What to work on =>
What is needed is an exact copy of all the records, written out in full.

Provided material =>
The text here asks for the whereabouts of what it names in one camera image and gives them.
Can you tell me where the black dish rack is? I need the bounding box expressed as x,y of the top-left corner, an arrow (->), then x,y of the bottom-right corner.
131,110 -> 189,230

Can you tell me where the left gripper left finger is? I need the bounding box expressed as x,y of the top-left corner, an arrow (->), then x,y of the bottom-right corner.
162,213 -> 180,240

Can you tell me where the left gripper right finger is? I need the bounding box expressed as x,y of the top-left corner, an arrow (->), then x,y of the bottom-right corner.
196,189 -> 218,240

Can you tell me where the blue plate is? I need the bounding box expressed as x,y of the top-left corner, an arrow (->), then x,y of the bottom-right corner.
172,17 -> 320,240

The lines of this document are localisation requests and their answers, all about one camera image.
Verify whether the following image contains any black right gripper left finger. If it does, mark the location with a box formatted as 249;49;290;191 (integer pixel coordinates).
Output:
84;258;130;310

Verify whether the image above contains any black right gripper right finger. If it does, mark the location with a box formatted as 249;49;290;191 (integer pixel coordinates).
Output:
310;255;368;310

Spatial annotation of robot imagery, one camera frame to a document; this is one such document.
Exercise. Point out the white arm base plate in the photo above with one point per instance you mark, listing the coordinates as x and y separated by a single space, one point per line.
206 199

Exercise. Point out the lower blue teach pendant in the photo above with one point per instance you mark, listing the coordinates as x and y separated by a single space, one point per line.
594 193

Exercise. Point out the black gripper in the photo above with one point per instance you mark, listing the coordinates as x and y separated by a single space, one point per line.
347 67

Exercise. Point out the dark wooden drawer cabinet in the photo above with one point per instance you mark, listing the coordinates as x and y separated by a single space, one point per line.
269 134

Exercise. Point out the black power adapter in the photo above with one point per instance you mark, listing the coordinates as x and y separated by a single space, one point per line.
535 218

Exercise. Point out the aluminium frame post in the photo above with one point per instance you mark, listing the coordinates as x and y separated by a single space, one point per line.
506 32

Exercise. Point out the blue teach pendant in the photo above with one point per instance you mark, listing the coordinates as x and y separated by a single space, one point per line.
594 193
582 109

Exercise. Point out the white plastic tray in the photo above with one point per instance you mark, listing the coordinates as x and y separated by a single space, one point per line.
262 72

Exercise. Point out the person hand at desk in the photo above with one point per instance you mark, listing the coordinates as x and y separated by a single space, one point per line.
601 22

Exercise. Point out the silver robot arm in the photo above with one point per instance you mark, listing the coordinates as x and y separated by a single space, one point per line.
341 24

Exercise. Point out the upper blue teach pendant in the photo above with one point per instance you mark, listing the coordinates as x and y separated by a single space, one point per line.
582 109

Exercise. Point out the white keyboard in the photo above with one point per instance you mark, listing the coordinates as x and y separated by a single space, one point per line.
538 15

The completed task =>
The text here asks for the whereabouts of what it names in one camera image and gives them.
Can you tell me where the black dish rack is? I need the bounding box expressed as x,y of the top-left corner, an arrow (->), then x,y of the bottom-right corner.
131,110 -> 189,230

Can you tell me where the left gripper left finger is? I need the bounding box expressed as x,y of the top-left corner, an arrow (->), then x,y of the bottom-right corner.
162,213 -> 180,240

Can you tell me where the left gripper right finger is? I need the bounding box expressed as x,y of the top-left corner, an arrow (->), then x,y of the bottom-right corner.
196,189 -> 218,240

Can you tell me where the blue plate is? I need the bounding box expressed as x,y of the top-left corner, an arrow (->), then x,y of the bottom-right corner.
172,17 -> 320,240

The lines of this document are localisation requests and their answers, all about one camera image.
Verify whether the following image contains any black right gripper left finger. If it does, mark the location with a box formatted as 249;49;290;191 (integer pixel coordinates).
Output:
84;258;130;310

Verify whether the image above contains any black right gripper right finger. If it does, mark the location with a box formatted as 249;49;290;191 (integer pixel coordinates).
Output:
310;255;368;310

Spatial annotation of robot imagery, one camera frame to a document; this is one such document.
Exercise. Point out the white arm base plate in the photo above with one point per instance you mark, listing the coordinates as x and y separated by a single space, one point per line.
206 199

Exercise. Point out the lower blue teach pendant in the photo above with one point per instance you mark, listing the coordinates as x and y separated by a single space, one point per line.
594 193

Exercise. Point out the black gripper in the photo above with one point per instance you mark, listing the coordinates as x and y separated by a single space, one point per line.
347 67

Exercise. Point out the dark wooden drawer cabinet in the photo above with one point per instance you mark, listing the coordinates as x and y separated by a single space, one point per line.
269 134

Exercise. Point out the black power adapter in the photo above with one point per instance you mark, listing the coordinates as x and y separated by a single space, one point per line.
535 218

Exercise. Point out the aluminium frame post in the photo above with one point per instance you mark, listing the coordinates as x and y separated by a single space, one point per line.
506 32

Exercise. Point out the blue teach pendant in the photo above with one point per instance you mark, listing the coordinates as x and y separated by a single space, one point per line.
594 193
582 109

Exercise. Point out the white plastic tray in the photo above with one point per instance you mark, listing the coordinates as x and y separated by a single space, one point per line.
262 72

Exercise. Point out the person hand at desk in the photo above with one point per instance you mark, listing the coordinates as x and y separated by a single space, one point per line.
601 22

Exercise. Point out the silver robot arm in the photo above with one point per instance you mark, listing the coordinates as x and y separated by a single space, one point per line.
341 24

Exercise. Point out the upper blue teach pendant in the photo above with one point per instance you mark, listing the coordinates as x and y separated by a single space, one point per line.
582 109

Exercise. Point out the white keyboard in the photo above with one point per instance you mark, listing the coordinates as x and y separated by a single space, one point per line.
538 15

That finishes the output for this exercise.